A ampliação do parque foi incluída na nova versão do PL, apresentada pelo relator da revisão, o vereador Rodrigo Goulart (PSD). "Houve grandes manifestações em quase todas as nossas audiências públicas", justificou ao apresentar a proposta em audiência pública na terça-feira, 23.

O texto ainda passará por alterações ao menos até a próxima quarta-feira, 31, quando será submetido para apreciação em primeira votação na Câmara Municipal. A previsão é que passe por audiências públicas na segunda, 29, e terça-feira, 30, e seja aprovado em segunda e definitiva votação ainda na primeira quinzena de junho.

A expansão do parque é apoiada pela gestão Ricardo Nunes (MDB). Em nota enviada ao Estadão, a Secretaria do Verde e do Meio Ambiente diz considerar "pertinente" a proposta, "devendo primeiramente serwm aprofundados os estudos de viabilidade dessa ampliação".

Se for aprovada, a expansão vai mais do que dobrar a área do Burle Marx, ultrapassando os 330 mil metros quadrados, ao incluir lotes preservados envolta do parque e uma área verde na quadra ao lado, entre a Rua Itapaiúna e a Avenida Dona Helena Pereira de Moraes.

O botânico e paisagista Ricardo Cardim é um dos apoiadores da expansão e já chegou a fazer um parecer sobre a diversidade da flora local. "É o último remanescente das matas ciliares do Rio Pinheiros, o que não é pouco", descreve.

"É um repositório de plantas nativas, bichos nativos, paulistanos. Representa a genética original do território paulistano", acrescenta. Ele também explica que esse bioma é melhor preservado quando em maior dimensão.

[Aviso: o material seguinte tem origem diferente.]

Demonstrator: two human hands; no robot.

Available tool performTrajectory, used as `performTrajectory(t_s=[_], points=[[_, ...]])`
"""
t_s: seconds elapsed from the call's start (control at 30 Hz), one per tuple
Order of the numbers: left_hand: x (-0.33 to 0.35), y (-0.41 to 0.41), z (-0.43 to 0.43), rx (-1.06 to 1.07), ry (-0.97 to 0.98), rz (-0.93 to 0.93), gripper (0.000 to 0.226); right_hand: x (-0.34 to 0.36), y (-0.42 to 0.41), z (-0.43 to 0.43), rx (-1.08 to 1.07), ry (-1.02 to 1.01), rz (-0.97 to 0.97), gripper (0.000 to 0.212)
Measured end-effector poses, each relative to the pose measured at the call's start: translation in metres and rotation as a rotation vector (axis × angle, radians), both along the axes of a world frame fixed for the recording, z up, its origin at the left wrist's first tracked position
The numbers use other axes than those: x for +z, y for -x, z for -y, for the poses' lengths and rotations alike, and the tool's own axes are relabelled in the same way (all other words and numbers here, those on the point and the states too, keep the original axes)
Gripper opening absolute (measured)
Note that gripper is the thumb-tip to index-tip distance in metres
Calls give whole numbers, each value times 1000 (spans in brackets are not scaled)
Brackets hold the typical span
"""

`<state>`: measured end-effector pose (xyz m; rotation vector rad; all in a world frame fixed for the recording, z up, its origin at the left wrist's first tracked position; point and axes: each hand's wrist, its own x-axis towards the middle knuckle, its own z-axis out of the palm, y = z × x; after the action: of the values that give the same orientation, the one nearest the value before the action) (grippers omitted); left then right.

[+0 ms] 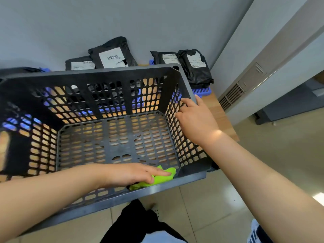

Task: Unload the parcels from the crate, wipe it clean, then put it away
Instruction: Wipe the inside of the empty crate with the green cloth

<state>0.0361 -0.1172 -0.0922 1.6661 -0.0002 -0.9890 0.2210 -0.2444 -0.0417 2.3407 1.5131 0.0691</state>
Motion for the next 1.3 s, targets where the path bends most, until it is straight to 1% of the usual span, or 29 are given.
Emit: performTrajectory(t_s=[0.1, 0.17, 0.23, 0.33, 0.47, 0.57, 0.73, 0.9, 1.0, 1.17, 1.23, 1.3], points=[[-17, 13, -13, -34, -58, -67, 46, 0, 1, 0, -2, 19, 17, 27], [-30, 18, -16, -68, -99, -85, 53, 0, 2, -1, -5, 31, 21, 28], [-44, 18, -16, -75, -107, -101, 52, 0, 1, -1, -5, 36, 24, 30], [-61, 13, -11, -44, -118, -98, 46, -2, 1, -3, -30, 57, 18, 32], [-82, 3, 1, 16, -151, -78, 49, -3, 2, -5, -67, 70, 9, 30], [-89, -8, 8, 98, -112, -70, 57, -3, 2, -7, -79, 74, 6, 29], [-82, -25, 21, 140, 22, -59, 50, 0, 4, -10, -108, 46, -12, 24], [-64, -28, 27, 118, 57, 83, 48, -1, 4, -10, -129, 29, -11, 23], [-55, -26, 27, 180, 128, 137, 47, -2, 4, -10, -137, -1, -13, 22], [-37, -32, 27, 341, 255, 162, 41, -2, 4, -8, -129, -46, -33, 19], [-42, -31, 27, 311, 268, 144, 35, -2, 5, -8, -138, -45, -36, 19], [-56, -27, 28, 243, 246, 55, 30, -2, 5, -8, -146, -31, -42, 20]])
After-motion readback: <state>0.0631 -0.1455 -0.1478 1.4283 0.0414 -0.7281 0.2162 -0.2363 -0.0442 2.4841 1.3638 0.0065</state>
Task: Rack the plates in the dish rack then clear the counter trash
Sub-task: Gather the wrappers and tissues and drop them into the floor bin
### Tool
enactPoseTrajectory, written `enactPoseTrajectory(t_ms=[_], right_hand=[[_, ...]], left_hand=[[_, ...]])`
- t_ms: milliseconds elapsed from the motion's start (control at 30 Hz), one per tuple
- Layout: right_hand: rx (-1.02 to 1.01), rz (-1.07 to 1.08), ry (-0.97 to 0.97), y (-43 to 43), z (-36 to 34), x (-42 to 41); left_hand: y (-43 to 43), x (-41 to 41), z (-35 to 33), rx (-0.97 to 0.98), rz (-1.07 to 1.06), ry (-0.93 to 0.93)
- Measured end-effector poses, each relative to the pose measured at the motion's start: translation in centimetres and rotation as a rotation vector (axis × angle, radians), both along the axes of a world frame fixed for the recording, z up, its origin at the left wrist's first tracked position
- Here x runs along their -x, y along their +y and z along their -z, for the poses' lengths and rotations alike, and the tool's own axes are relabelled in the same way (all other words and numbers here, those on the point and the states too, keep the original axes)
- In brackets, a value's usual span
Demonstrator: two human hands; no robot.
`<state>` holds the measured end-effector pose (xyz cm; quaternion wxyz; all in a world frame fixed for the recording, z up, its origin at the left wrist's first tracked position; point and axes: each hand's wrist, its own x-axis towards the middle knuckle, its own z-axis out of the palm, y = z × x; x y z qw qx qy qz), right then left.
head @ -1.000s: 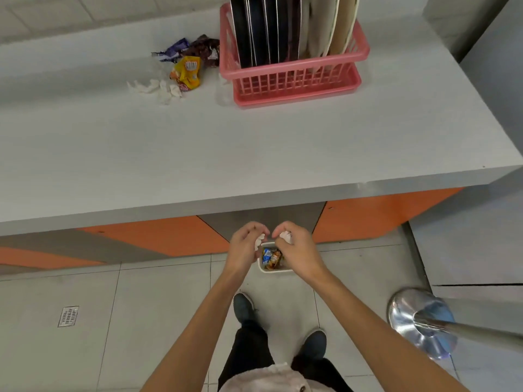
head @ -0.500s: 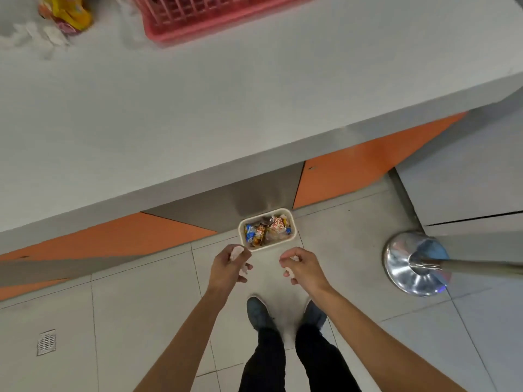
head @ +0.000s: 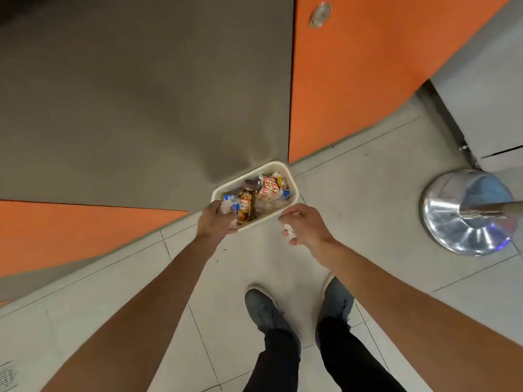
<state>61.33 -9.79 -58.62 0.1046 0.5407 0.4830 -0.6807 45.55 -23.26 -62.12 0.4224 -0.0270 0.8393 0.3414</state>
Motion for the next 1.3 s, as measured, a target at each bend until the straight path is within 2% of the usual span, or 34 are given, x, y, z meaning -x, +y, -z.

"A Mata Atlântica não vive em fragmentos pequenos. Precisa de grandes áreas para sobreviver no médio e longo prazo. Quanto maior a floresta, mais chance de se perpetuar por gerações. Ali tem um dos últimos trechos das antigas várzeas do Rio Pinheiros, de altíssima biodiversidade e que foi quase extinto no município."

Na última década, o Estadão tem acompanhado a mobilização pela preservação da área, que envolveu decisões liminares que conseguiram barrar empreendimentos na Justiça Federal. No vídeo abaixo, por exemplo, o advogado Roberto Delmanto Junior mostrou como estava o local em 2014, em meio ao risco de desmatamento para a construção de um condomínio de alto padrão.

Ao longo de quase uma década, especialistas em fauna e flora elaboraram pareceres sobre a biodiversidade do local. Em 2015, por exemplo, peritos do MPF e biólogos identificaram 65 espécies de aves em apenas oito dias, como o gavião-pomba, o pica-pau verde e a araponga. Também foram encontradas diferentes árvores da Mata Atlântica, como pau-jacaré e aroeira, e plantas raras, como a pimenta-de-macaco. Talvez a maior descoberta em relação à fauna tenha sido a identificação, há quase 10 anos, de uma espécie então inédita de caramujo, o Adelopoma Paulistanum.

A inclusão da área verde no quadro de novos parques previstos na lei não significa que a implementação ocorrerá imediatamente após a aprovação. A maioria dos locais listados da atual versão do Plano Diretor, de 2014, não foram entregues, por exemplo.

"É importante ressaltar que o Plano Diretor Estratégico (PDE) propõe a implantação de novos parques, mas cada área verde precisa da realização de obras, manutenção, roçagem, manejo arbóreo e vigilância", justificou a Prefeitura. Hoje, São Paulo tem 111 parques e ao menos cinco estão previstos para inauguração até o fim da gestão Nunes, em 2024.